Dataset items
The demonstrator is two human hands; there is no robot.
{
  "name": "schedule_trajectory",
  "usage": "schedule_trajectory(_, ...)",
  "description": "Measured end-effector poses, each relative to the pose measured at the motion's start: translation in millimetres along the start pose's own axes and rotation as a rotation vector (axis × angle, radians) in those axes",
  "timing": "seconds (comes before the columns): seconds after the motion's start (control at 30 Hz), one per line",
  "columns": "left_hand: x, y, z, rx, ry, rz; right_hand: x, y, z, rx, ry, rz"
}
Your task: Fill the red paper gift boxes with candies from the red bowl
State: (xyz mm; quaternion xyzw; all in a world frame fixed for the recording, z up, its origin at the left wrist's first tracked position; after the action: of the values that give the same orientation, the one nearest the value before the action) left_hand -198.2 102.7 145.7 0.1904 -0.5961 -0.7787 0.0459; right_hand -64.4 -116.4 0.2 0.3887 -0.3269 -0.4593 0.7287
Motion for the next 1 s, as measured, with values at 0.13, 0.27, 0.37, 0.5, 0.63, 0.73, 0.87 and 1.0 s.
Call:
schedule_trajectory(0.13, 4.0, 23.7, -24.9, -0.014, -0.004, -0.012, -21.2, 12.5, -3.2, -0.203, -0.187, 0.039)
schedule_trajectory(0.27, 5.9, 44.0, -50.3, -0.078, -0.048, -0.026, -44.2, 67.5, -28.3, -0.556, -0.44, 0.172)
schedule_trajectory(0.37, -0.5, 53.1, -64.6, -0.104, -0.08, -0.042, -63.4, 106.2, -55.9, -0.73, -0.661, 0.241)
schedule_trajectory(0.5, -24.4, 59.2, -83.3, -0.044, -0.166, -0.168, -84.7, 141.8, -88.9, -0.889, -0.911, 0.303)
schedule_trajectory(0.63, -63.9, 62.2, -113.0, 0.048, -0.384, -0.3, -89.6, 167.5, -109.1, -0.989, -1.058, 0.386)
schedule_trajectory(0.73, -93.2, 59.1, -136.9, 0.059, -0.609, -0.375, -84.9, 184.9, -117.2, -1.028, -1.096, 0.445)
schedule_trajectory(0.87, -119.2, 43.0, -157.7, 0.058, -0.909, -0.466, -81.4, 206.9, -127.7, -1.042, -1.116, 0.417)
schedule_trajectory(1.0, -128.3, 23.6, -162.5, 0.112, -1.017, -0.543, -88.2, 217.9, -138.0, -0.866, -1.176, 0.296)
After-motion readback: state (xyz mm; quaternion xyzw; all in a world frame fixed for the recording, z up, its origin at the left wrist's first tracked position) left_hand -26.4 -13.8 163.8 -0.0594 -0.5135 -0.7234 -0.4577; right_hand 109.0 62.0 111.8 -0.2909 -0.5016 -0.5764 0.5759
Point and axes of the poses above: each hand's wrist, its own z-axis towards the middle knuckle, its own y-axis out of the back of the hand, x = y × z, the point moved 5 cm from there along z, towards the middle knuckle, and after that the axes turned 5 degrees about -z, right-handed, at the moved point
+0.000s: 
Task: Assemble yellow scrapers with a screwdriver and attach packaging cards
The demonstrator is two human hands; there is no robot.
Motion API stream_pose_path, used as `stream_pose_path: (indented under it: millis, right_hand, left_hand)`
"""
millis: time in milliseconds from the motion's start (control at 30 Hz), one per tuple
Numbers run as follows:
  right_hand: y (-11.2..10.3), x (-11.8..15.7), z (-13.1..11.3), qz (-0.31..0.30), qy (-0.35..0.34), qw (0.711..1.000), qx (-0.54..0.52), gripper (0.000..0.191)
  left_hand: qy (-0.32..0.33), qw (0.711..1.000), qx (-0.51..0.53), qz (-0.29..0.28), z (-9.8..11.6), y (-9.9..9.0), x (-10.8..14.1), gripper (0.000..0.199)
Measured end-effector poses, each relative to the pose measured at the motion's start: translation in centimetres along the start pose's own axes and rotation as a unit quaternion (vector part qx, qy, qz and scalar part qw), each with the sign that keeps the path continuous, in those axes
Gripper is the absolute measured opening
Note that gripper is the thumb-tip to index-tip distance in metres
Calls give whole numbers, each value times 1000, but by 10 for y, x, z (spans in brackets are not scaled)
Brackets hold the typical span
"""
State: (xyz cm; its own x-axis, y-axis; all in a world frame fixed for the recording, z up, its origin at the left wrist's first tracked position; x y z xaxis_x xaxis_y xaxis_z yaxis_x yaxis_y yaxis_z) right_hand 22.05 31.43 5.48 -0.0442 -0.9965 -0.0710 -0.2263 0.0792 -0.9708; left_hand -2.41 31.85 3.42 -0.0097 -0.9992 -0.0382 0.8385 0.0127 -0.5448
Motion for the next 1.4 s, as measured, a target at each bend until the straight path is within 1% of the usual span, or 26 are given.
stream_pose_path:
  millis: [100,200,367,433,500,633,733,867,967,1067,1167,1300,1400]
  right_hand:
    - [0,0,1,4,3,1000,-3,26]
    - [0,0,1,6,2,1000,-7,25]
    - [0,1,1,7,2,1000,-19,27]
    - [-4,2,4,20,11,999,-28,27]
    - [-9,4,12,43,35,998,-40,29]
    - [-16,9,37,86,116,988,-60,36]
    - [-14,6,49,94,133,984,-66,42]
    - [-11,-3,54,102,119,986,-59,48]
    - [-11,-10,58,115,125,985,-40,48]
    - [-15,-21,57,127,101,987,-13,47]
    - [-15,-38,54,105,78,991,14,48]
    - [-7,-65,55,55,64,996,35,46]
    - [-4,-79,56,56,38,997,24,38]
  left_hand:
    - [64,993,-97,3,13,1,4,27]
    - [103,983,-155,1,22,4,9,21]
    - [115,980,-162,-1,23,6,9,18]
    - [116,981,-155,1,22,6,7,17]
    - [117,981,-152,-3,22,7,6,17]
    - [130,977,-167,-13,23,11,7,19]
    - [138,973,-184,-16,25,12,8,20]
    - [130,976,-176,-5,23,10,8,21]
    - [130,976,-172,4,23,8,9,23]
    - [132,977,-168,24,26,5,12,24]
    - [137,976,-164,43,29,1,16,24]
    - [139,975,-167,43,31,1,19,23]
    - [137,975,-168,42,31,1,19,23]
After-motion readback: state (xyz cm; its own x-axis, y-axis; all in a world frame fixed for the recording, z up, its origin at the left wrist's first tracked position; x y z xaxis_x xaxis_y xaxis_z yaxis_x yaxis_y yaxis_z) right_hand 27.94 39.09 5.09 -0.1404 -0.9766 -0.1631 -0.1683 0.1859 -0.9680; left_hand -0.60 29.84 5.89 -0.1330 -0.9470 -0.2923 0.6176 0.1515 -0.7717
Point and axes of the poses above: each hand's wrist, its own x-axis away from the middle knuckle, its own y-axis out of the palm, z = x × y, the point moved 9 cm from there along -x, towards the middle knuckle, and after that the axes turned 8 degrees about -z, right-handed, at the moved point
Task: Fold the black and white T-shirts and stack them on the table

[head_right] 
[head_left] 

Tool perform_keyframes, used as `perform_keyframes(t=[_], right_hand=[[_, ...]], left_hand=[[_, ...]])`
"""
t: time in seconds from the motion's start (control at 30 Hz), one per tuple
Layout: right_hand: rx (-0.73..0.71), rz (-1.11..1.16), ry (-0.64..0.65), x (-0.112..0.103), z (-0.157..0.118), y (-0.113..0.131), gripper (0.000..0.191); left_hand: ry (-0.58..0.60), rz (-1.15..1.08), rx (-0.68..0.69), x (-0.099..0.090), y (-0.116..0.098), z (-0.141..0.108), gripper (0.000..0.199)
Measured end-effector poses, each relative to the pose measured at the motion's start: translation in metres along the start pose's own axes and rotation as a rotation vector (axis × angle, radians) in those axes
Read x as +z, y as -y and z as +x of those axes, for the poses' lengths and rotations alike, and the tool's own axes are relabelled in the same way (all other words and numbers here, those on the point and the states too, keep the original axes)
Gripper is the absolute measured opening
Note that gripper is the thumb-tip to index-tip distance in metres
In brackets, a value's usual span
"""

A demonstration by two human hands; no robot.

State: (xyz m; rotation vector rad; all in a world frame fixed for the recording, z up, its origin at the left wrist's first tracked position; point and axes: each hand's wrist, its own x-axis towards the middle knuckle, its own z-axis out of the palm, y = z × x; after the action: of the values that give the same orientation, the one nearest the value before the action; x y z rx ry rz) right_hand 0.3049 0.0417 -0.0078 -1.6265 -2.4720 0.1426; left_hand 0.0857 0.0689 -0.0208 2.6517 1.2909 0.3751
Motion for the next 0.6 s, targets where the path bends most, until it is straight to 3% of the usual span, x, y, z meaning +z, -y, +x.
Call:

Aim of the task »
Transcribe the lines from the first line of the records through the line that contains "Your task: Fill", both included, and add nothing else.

Task result »
The demonstrator is two human hands; there is no robot.
{
  "name": "schedule_trajectory",
  "usage": "schedule_trajectory(_, ...)",
  "description": "Measured end-effector poses, each relative to the pose measured at the motion's start: translation in millimetres along the start pose's own axes and rotation as a rotation vector (axis × angle, radians) in those axes",
  "timing": "seconds (comes before the columns): seconds after the motion's start (control at 30 Hz), one per line",
  "columns": "left_hand: x, y, z, rx, ry, rz; right_hand: x, y, z, rx, ry, rz"
}
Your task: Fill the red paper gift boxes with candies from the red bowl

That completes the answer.